Introduction: Acute rejection (AR) is a significant complication following cardiac transplantation affecting 24.1% of patients within one-year of transplantation. The primary method for AR monitoring is through histologic assessment of serial endomyocardial biopsies (EMB). This procedure has been performed successfully by our group in a porcine with a heterotopic heart transplant (HHT) in the intra-abdominal position (1), but EMB is limited by sampling error variability. Cardiac magnetic resonance imaging (cMRI) is a non-invasive method for globally monitoring AR in an allograft, but AR progression on cMRI has not been described in this model. Here we use cMRI to characterize changes in tissue parameters of allografts in a porcine HHT model of AR.
Methods: Blood-type matched, swine leukocyte antigen fully mismatched (n=6) Yucatan pig pairs underwent cMRI prior to intra-abdominal HHT. Recipients were treated with tacrolimus, methylprednisolone, and mycophenolate mofetil for 14 days post-transplantation. On post-operative day (POD) 19, the recipients underwent cMRI of the native and transplanted hearts. cMRI studies were comprised of cine imaging, tissue characterization, late-gadolinium enhancement (LGE), and velocity-encoded imaging. Cine imaging was used for LV function and mass. Tissue characterization of myocardial edema used T1 and T2 mapping. LGE imaging investigated the presence of myocardial fibrosis/necrosis. Finally, velocity-encoded imaging was used to verify patent flow to the graft at the anastomotic sites. Troponin values and histologic assessment of EMBs were obtained to concurrently monitor for AR.
Results: cMRI results are presented as changes from the baseline scan to the POD 19 scan. At baseline, both donor and recipient hearts had normal graft function and no evidence of wall thickening, myocardial inflammation/edema, or presence of hyperenhancement via LGE imaging.
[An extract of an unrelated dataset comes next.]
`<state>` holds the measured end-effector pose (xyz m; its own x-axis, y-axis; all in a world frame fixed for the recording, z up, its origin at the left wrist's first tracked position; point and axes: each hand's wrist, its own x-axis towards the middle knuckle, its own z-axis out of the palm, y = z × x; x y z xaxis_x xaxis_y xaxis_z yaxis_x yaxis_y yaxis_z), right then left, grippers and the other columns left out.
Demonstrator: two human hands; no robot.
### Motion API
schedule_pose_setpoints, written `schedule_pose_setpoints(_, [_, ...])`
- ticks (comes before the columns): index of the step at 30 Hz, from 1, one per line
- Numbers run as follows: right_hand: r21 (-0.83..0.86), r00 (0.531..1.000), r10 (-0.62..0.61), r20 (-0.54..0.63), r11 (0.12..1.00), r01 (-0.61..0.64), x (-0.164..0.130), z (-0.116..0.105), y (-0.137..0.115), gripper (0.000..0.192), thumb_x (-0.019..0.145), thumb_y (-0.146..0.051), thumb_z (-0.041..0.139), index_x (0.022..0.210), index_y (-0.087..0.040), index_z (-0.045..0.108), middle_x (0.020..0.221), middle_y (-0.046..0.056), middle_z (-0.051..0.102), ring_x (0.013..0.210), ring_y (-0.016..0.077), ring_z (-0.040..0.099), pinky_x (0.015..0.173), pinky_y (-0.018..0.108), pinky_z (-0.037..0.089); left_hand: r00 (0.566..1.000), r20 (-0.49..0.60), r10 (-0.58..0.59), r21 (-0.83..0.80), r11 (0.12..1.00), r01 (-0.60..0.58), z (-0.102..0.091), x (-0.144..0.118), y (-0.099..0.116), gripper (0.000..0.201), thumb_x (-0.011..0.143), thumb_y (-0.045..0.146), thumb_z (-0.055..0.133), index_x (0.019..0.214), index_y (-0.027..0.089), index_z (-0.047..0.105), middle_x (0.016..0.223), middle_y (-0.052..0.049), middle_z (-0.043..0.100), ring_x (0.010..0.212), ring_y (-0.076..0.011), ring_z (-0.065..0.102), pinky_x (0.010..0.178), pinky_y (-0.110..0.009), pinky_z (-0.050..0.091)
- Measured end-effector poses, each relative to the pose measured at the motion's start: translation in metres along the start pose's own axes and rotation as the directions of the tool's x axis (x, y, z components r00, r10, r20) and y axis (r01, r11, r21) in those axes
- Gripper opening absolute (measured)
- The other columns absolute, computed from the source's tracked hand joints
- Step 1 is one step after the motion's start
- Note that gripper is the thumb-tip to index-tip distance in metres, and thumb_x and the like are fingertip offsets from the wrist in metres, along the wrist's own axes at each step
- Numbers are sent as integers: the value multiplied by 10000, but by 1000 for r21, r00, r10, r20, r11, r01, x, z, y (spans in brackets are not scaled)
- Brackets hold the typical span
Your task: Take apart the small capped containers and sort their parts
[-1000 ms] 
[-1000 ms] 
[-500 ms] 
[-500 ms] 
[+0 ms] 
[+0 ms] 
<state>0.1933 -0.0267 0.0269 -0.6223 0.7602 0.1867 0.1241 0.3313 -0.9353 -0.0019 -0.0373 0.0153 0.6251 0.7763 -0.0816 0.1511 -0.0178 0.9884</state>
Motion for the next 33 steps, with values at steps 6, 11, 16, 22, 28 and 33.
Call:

There was marked increase in left ventricular (LV) myocardial mass in the allografts (native: 8.7±2.4g increase in LV mass [Figure 1A,B]; allograft: 60.6±16.6g p<0.001 [Figure 1C,D]). T1 mapping values, used to characterize interstitial edema and fibrosis, were also markedly elevated in the allografts (native: 75.7±37.8ms increase in native T1 [Figure1E,F]; allograft: 202.4±69.7ms, p=0.001 [Figure 1G,H]). Contrast imaging demonstrated no fibrosis in native hearts (Figure 1I,J), but increased myocardial fibrosis in all allografts (mean: 6.5±4.5%, p<0.05) in all allografts (Figure 1K-L, Figure 2E). Troponin levels at the time of cMRI were also elevated relative to baseline, indicative of allograft rejection (Figure 2F). All pigs developed histologic severe grade acute cellular rejection with cessation of graft activity at 51±22.4 days.
Conclusion: cMRI demonstrated progression of advanced AR throughout each of the allografts in the intra-abdominal HHT position through increased objective measures of LV mass, interstitial edema, and fibrosis. cMRI is a safe and informative modality for monitoring for AR in a cardiac allograft.